▶ Required work:
Below are the records. Gather each line that holds "paper".

▶ Material provided:
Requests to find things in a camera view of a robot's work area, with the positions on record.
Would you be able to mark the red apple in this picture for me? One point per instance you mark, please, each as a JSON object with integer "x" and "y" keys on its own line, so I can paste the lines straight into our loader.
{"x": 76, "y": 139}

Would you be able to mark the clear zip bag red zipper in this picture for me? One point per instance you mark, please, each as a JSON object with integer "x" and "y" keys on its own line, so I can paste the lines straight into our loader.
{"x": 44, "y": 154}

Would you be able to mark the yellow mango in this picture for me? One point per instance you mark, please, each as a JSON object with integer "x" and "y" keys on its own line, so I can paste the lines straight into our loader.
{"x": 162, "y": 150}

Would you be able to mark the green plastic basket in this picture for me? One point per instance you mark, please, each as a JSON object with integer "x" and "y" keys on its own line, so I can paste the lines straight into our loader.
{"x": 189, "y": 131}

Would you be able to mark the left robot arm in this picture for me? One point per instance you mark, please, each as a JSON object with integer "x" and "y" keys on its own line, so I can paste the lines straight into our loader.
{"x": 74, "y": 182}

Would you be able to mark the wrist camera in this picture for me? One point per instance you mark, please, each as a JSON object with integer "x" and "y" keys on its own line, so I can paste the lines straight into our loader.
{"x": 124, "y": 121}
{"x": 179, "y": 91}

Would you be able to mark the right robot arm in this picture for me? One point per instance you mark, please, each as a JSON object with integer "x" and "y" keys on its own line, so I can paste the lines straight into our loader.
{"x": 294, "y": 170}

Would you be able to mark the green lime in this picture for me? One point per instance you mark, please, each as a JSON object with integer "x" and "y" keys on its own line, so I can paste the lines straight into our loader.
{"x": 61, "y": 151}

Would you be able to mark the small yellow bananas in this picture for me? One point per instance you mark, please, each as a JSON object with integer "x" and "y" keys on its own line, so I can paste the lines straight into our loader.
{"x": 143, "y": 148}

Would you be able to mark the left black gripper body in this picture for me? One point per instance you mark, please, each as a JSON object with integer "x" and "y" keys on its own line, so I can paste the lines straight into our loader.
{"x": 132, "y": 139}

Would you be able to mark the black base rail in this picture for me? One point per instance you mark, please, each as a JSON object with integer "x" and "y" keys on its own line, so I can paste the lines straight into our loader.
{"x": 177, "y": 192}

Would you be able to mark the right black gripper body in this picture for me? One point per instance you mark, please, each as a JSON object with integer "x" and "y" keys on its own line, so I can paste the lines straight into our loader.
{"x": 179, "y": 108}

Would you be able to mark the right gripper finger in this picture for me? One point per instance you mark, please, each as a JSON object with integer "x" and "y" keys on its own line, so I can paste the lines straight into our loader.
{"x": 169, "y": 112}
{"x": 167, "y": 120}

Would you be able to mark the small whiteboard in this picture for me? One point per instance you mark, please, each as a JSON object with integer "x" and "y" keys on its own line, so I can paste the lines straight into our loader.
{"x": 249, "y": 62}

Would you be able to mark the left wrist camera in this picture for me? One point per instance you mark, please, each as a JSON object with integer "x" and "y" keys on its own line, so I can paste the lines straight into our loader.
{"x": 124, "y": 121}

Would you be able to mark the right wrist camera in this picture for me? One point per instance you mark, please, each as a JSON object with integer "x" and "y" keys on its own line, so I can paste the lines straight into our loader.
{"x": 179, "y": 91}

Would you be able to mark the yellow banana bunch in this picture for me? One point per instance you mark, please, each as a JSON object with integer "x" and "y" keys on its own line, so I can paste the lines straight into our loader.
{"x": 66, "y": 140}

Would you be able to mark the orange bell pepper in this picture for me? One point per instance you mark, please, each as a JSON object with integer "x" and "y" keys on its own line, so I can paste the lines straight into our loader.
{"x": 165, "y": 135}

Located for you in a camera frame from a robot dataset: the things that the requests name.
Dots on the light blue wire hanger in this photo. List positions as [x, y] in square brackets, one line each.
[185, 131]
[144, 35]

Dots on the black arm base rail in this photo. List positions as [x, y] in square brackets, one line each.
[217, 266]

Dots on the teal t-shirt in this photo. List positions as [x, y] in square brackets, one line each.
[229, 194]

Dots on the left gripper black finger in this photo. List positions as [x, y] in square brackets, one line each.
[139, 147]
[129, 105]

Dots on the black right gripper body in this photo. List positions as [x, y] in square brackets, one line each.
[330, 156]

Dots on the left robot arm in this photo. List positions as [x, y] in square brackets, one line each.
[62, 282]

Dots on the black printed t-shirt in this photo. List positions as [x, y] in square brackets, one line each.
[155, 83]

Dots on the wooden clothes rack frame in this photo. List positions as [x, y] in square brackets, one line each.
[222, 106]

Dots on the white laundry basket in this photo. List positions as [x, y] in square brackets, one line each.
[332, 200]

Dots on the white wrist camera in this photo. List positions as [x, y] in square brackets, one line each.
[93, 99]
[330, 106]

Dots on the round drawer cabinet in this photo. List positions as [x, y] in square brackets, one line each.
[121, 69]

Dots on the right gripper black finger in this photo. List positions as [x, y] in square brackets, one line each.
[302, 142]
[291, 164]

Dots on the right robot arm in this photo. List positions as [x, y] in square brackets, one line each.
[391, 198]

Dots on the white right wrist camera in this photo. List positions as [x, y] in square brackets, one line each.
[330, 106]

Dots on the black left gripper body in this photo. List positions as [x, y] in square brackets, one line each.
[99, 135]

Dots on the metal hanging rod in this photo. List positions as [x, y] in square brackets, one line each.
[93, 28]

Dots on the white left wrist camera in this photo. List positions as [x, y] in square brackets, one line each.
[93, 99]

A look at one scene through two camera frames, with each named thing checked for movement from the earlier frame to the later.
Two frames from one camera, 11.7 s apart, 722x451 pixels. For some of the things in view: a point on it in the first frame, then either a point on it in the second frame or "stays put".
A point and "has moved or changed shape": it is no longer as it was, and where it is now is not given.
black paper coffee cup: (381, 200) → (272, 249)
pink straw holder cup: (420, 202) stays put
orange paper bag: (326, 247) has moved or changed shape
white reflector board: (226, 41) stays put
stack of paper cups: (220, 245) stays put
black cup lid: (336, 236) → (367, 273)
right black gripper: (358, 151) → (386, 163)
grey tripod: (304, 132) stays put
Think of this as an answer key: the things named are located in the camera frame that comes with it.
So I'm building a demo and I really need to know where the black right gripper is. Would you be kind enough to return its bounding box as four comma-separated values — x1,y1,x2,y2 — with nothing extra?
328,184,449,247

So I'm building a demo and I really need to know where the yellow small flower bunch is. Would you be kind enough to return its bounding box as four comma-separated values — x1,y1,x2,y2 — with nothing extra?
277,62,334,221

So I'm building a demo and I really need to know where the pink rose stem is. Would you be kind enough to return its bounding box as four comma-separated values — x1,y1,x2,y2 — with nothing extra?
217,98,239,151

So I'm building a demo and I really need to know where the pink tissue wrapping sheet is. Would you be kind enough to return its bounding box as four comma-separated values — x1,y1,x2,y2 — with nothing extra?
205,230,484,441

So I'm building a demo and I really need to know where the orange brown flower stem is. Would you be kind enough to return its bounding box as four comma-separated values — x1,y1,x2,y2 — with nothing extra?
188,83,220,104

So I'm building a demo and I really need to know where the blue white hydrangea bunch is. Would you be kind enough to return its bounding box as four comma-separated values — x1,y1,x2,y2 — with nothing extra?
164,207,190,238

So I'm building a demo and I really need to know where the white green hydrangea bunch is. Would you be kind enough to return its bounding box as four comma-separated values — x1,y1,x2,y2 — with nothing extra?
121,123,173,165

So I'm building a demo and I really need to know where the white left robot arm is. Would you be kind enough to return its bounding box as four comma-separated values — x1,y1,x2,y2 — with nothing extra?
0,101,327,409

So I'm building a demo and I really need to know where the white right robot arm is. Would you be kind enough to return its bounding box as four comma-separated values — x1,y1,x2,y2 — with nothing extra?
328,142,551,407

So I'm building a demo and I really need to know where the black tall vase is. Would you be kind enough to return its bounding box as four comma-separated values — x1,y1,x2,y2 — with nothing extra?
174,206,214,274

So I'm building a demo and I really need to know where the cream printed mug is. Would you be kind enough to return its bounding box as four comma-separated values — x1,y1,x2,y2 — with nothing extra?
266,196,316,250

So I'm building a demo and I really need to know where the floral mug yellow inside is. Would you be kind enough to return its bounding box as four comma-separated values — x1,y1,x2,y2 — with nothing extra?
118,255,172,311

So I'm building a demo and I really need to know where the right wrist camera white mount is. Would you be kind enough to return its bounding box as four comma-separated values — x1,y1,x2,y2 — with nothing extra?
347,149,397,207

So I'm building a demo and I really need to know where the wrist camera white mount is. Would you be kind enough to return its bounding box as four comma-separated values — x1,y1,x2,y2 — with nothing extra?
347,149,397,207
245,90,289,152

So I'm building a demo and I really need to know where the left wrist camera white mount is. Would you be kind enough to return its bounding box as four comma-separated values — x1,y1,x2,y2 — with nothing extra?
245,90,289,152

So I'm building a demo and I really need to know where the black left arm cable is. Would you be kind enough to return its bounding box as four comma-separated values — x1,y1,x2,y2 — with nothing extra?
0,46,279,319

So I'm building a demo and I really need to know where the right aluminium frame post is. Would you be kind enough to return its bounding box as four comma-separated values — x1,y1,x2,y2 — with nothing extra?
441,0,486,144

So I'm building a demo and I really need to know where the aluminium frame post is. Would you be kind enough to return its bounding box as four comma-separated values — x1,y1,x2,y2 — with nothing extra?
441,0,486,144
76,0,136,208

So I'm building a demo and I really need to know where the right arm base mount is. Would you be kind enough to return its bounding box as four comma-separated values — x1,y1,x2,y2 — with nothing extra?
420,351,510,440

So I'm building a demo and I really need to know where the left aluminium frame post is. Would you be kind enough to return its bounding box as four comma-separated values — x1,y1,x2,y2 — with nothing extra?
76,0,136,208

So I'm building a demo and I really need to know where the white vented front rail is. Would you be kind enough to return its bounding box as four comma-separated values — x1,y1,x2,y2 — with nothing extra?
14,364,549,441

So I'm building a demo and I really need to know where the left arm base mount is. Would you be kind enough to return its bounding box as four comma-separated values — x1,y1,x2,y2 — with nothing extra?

▶ Exercise result:
black paper coffee cup: (381, 200) → (272, 249)
orange paper bag: (326, 247) has moved or changed shape
stack of paper cups: (220, 245) stays put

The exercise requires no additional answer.